§ Requirement
Starting at the top of the data and ending with the line that holds "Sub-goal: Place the", transcribe each line exactly; include both ends.

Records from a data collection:
....................
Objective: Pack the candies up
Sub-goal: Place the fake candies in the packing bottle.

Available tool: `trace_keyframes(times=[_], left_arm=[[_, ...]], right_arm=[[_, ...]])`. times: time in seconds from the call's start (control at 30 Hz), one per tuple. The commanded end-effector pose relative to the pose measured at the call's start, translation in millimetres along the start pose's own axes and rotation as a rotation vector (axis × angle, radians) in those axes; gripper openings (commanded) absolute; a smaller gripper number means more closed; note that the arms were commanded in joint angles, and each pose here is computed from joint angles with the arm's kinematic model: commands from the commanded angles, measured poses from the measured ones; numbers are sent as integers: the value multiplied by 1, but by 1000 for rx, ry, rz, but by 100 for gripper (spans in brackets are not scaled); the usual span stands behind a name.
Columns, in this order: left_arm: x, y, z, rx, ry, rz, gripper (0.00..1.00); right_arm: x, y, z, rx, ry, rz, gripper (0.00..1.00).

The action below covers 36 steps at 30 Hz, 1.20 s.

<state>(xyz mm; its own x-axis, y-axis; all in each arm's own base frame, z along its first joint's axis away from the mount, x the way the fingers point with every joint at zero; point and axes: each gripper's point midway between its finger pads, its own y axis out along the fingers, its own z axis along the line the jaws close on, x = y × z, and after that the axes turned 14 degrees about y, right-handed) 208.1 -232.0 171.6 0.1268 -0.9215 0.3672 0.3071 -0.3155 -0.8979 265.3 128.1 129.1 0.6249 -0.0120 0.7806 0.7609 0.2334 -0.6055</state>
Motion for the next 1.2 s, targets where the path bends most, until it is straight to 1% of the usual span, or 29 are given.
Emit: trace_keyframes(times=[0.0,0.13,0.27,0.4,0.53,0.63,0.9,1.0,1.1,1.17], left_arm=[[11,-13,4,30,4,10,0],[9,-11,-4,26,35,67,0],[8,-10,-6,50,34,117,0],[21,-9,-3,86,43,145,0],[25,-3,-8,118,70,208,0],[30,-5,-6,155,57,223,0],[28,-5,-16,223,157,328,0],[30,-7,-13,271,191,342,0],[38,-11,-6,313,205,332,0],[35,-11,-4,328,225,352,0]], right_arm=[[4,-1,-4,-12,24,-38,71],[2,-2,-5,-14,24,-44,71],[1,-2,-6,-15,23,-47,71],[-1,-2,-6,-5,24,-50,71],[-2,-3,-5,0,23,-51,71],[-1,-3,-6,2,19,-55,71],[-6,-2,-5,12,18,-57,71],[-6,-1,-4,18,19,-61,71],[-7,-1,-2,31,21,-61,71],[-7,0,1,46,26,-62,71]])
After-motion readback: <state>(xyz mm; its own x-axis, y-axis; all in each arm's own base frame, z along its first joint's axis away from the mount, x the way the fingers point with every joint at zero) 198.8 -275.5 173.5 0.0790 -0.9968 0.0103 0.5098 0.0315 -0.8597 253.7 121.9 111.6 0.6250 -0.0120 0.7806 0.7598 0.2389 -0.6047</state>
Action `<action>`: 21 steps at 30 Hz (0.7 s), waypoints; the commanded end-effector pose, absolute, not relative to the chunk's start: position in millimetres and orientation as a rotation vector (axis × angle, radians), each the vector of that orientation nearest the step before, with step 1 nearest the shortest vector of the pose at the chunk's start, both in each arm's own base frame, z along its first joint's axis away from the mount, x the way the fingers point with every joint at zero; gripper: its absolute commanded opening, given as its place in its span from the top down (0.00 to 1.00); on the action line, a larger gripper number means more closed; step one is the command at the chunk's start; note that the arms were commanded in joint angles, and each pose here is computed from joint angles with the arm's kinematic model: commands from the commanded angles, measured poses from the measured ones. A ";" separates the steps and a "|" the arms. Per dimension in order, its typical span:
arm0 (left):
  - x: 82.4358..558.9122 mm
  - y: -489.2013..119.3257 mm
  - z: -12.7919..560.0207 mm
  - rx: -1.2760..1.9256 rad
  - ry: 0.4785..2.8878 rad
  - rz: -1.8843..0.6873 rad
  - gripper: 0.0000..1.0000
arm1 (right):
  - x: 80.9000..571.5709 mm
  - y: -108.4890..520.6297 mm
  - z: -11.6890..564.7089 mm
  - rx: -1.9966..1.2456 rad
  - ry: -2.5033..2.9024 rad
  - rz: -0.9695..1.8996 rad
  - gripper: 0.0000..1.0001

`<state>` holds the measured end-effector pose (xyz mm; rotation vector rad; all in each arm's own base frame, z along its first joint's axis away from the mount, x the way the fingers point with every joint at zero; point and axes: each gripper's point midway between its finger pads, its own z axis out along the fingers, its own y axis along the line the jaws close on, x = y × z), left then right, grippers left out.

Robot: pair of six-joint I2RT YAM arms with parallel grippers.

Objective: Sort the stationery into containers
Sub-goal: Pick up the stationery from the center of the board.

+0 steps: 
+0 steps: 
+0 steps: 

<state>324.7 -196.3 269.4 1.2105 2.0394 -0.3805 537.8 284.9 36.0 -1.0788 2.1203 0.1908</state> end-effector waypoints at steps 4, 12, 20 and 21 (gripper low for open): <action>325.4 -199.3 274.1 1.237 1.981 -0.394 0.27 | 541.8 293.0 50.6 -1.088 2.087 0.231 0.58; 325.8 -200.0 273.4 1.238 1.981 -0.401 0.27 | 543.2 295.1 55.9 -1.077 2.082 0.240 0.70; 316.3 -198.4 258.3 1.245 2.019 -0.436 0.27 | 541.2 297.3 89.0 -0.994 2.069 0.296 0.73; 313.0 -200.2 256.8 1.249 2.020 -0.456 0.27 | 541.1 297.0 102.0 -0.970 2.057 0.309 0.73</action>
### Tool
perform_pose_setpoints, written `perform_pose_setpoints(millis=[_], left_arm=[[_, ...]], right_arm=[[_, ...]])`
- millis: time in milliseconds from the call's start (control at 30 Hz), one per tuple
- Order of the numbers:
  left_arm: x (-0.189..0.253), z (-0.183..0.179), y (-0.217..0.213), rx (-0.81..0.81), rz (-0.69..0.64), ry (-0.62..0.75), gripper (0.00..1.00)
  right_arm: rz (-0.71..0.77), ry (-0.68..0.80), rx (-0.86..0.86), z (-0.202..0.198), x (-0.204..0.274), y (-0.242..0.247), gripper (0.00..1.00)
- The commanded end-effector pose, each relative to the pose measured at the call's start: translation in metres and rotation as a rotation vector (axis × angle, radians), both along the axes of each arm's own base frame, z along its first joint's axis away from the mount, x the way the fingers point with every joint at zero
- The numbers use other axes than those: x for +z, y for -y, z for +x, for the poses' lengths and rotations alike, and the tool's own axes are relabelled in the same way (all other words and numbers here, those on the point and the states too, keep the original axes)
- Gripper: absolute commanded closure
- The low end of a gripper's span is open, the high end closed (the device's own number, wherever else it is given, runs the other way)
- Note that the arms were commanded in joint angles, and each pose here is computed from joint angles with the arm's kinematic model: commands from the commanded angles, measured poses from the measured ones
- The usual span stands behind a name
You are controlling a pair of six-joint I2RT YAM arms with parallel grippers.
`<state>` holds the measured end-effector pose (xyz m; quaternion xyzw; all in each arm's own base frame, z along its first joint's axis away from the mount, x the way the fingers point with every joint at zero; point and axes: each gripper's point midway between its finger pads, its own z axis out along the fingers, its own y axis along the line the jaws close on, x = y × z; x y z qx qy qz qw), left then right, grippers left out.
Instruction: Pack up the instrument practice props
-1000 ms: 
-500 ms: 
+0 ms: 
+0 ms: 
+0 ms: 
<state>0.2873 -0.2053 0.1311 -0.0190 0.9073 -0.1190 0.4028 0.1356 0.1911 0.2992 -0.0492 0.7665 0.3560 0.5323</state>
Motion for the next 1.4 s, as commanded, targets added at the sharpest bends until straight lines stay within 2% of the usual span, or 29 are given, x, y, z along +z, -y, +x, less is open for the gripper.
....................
§ Task result
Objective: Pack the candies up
Sub-goal: Place the fake candies in the packing bottle.

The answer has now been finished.